> What to do
Go through the material below, count the lines with the word "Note", and reply with the count alone.
++++
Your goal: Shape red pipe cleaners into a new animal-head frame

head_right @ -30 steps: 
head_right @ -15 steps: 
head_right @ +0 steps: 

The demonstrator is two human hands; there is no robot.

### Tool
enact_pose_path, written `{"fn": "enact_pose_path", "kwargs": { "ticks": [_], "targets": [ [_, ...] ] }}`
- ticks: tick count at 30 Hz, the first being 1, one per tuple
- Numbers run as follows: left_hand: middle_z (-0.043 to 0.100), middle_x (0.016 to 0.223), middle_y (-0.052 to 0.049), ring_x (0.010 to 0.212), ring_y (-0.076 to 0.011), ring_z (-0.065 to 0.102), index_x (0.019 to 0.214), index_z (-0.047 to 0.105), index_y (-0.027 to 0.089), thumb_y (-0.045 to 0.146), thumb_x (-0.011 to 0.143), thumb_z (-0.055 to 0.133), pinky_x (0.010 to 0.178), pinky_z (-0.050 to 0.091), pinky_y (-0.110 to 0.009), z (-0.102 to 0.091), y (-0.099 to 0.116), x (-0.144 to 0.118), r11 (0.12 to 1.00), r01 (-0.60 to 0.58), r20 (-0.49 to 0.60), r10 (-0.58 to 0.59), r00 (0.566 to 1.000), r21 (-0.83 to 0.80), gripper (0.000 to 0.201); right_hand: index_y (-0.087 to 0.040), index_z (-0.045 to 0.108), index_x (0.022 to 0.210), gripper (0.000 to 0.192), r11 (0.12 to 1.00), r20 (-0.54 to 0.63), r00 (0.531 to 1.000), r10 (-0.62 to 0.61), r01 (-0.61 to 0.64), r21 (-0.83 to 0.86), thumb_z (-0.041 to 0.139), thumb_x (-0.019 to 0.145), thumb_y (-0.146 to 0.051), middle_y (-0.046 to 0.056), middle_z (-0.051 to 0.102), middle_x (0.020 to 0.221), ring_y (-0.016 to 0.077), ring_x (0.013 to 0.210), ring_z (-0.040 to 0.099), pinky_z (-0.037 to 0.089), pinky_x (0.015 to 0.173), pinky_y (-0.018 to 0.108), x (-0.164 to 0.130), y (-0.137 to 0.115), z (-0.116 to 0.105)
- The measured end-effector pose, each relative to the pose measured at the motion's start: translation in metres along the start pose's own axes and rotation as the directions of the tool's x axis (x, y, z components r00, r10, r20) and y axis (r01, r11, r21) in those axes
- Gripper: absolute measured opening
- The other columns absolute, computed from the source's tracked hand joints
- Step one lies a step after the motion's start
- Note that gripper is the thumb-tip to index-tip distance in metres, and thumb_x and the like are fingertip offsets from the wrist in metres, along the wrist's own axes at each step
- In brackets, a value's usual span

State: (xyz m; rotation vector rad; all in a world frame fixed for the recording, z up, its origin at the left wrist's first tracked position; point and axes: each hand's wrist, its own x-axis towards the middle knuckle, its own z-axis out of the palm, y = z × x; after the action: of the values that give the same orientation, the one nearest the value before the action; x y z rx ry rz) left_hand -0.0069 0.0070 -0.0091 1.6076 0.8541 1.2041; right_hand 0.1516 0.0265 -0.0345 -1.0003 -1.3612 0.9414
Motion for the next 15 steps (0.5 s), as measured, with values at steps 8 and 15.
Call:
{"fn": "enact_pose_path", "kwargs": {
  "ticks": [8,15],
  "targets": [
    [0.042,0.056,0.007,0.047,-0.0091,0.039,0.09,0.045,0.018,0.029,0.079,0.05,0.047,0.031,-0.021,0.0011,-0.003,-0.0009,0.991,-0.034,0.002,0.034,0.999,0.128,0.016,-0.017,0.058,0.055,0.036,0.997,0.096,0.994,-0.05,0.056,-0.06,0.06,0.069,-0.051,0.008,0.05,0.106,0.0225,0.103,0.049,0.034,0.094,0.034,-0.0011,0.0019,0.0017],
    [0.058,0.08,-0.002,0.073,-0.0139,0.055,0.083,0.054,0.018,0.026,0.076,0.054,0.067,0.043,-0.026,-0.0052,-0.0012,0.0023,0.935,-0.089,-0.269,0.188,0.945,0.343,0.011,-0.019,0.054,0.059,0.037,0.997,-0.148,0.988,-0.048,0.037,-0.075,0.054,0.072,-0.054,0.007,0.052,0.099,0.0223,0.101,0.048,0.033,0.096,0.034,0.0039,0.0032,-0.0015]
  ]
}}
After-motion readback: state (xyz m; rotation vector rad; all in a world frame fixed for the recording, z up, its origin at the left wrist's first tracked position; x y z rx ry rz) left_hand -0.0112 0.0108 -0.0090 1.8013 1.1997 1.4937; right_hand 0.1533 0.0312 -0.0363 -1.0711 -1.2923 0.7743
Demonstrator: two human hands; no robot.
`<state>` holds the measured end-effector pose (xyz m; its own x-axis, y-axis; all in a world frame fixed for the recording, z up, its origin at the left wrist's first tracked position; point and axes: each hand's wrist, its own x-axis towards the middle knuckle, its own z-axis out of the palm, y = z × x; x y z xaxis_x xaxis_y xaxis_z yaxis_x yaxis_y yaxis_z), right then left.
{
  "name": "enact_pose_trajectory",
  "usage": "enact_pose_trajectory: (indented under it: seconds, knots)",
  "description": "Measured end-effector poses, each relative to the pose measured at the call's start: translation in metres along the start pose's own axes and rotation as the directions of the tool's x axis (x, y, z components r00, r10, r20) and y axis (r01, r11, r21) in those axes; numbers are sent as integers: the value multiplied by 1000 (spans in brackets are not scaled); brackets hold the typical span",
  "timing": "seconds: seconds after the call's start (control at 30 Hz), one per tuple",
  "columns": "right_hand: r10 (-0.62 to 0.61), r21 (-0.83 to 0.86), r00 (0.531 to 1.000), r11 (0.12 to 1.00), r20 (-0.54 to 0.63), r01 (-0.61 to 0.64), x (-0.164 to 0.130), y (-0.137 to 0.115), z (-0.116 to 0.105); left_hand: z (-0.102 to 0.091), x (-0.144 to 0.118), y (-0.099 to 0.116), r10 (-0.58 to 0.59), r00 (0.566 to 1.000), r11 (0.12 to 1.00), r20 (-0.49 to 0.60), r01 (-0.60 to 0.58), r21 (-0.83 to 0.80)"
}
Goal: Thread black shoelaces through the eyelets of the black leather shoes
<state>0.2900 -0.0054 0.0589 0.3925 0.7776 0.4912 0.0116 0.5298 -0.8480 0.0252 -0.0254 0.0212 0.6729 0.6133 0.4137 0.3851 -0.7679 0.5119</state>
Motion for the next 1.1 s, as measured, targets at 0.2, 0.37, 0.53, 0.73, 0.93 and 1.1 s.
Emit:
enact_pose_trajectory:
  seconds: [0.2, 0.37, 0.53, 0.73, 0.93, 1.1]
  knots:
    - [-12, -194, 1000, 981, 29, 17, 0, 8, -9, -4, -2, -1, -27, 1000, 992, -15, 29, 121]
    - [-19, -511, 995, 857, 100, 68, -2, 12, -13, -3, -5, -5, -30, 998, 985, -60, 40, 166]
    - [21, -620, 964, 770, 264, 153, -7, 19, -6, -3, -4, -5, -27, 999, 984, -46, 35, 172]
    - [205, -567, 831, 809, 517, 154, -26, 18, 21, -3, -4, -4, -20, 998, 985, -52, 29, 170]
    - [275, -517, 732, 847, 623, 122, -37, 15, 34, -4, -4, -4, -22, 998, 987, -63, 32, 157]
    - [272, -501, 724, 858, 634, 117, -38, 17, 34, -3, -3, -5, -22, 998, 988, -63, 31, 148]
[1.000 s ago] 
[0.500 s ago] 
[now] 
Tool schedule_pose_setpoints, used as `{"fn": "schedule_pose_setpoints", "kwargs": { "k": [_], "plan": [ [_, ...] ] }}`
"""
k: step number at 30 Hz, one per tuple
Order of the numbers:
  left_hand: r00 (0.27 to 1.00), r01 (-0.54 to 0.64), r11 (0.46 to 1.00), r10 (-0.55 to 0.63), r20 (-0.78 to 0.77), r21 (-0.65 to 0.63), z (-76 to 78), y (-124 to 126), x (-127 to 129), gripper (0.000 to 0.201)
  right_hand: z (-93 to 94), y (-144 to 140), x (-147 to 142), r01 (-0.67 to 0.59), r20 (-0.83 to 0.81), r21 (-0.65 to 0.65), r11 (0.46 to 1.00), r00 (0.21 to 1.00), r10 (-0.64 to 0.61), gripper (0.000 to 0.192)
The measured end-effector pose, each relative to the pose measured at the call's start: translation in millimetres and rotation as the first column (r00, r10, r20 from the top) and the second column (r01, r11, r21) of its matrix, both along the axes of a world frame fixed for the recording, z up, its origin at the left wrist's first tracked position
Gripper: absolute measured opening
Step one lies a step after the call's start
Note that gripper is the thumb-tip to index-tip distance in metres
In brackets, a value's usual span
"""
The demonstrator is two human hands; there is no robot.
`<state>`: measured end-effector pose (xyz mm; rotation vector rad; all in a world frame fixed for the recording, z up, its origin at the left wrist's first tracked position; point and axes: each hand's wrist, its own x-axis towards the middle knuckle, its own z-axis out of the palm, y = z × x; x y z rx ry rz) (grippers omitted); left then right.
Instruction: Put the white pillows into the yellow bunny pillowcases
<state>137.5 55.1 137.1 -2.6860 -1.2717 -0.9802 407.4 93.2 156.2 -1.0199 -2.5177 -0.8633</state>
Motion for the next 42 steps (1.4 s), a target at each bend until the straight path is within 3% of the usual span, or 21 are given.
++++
> Answer box
2